Apologies for not being clear in my first post . Just to reiterate again : I am married with the EU national.
I would really appreciate your opinion on this......( you said)
" Clearly if OP is an unmarried EFM, and has had no RC for appropriate time issued in relation to their specific current sponsor, then s/he has wasted not just the time filling in the monster PR form but also the past X years in UK as the HO response will be # Refusal ""
What if the person is married but has no valid/ up to date RC for the appropriate time ?! Has he/ she only wasted time ?
Thank you for your time and effort,
Benito 11
noajthan wrote:If married you have the full weight and power of EU law behind you.Benito11 wrote:Hi Noajthan ....
Apologies for not being clear in my first post . Just to reiterate again : I am married with the EU national.
I would really appreciate your opinion on this......( you said)
" Clearly if OP is an unmarried EFM, and has had no RC for appropriate time issued in relation to their specific current sponsor, then s/he has wasted not just the time filling in the monster PR form but also the past X years in UK as the HO response will be # Refusal ""
What if the person is married but has no valid/ up to date RC for the appropriate time ?! Has he/ she only wasted time ?
Thank you for your time and effort,
Benito 11
Ofcourse an ill-informed, untrained, inexperienced, time-poor (or similar) employer or HR gel may not see it that way.
Yes, employers can and do suspend people; some people do lose their jobs (regardless of the rights and wrongs of it).
As we live in an adversarial society all you can do is fight back.
If you lose your job, file a case and take them for all they've got:
https://www.freemovement.org.uk/sponsor ... dismissal/
I haven't noticed any changes in the right to work resulting from 2014 and 2016 immigration acts, though there may be some subtlety in rights resulting from laws not applying to one. The biggest change, in the 2016 act, is in the criminal offence of knowingly employing an illegal worker, whereby employing an illegal worker is now illegal if the employer had reasonable cause to believe the worker would be working illegally, but didn't actually know.Benito11 wrote:Interesting message. Thank you for that. I am just a bit confused with this last bit.
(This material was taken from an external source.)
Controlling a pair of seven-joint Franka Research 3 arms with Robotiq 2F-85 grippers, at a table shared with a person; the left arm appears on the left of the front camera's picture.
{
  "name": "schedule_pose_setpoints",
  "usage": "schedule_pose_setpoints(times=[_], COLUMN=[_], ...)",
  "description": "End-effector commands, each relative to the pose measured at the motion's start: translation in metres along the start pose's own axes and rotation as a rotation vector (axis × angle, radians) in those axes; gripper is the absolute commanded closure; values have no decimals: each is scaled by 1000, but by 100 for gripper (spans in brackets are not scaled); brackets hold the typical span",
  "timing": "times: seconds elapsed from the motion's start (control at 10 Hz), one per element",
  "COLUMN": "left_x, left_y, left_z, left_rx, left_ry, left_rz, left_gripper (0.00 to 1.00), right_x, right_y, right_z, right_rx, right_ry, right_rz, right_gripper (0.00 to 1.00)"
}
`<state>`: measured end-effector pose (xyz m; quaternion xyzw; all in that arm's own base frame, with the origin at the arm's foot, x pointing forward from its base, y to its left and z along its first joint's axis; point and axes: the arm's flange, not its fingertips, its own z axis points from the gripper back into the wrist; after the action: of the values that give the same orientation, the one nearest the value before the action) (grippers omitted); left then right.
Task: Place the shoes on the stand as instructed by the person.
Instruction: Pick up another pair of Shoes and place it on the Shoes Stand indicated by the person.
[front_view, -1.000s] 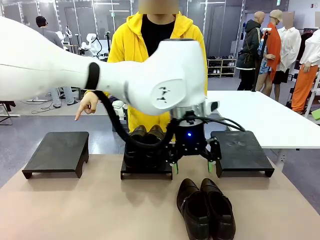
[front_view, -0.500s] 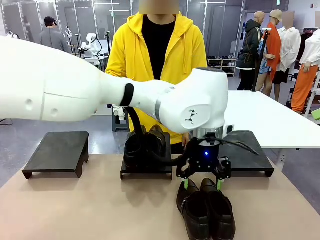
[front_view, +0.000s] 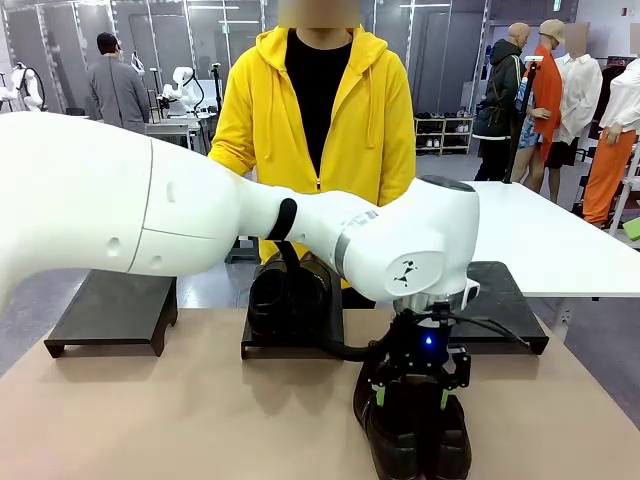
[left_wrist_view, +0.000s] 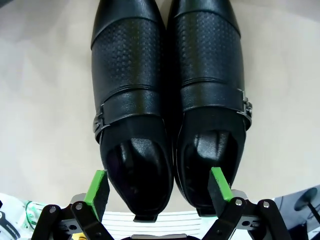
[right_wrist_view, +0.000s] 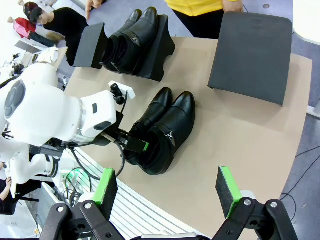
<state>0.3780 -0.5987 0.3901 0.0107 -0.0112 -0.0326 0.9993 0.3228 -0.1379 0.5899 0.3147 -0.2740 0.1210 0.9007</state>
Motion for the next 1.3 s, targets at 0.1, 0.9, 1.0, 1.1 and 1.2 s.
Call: schedule_pose_setpoints(times=[0.1, 0.9, 1.0, 1.1, 1.2], left_x=[-6, -13, -13, -12, -12], left_y=[-7, -14, -14, -15, -14], left_z=[-15, -45, -46, -46, -45], left_rx=[24, -12, -16, -24, -27], left_ry=[18, 19, 17, 8, 3], left_rz=[66, 76, 68, 61, 58], left_gripper=[0, 100, 100, 96, 100], right_x=[0, 0, 0, 0, 0], right_y=[-1, -1, -1, -1, -1], right_z=[0, 0, 0, 0, 0], right_rx=[12, 12, 12, 12, 12], right_ry=[-10, -10, -10, -10, -10], right_rz=[17, 17, 17, 17, 17], right_gripper=[0, 0, 0, 0, 0])
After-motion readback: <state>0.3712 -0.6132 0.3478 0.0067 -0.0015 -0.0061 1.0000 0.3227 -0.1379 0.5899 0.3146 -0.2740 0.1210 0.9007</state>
Can I still use Okuomoise v City Facilities Management Ltd for my case or not anymore because of changes in 2014?! On other hand the EU directive which clearly states that " providing a documented evidence " (a CoA in my case) shouldn't be a precondition , as entitlement to rights may be attested by any other means of proof?!!
Seek legal advice. They haven't enforced any such condition, so if it has already been in your terms of employment, I think they may be in a weak position. On the other hand, adding it to your conditions of employment with due notice may not be unreasonable. It is not unreasonable for it to be a continuing requirement - he should have been nagging you to get a new residence card in 2014.Benito11 wrote:Can my employment be still conditional on providing " statutory excuse " given the fact that I have been employed with them for more than 4 years??
It's similar to refusing to appoint a Moslem as a vicar - the protected characteristic is relevant to the job. Most ancillary services have been contracted out.Benito11 wrote:Lastly restricting employment to British citizens only is surely discriminatory at the moment?
Yes. An employer can always dismiss an employee. The question is how much it is going to cost them in compensation and fines.Benito11 wrote:The bottom line is, can my employer suspend/ dismiss me for not providing a reference/ CoA from HO while my application ( EEA4) is ongoing?!!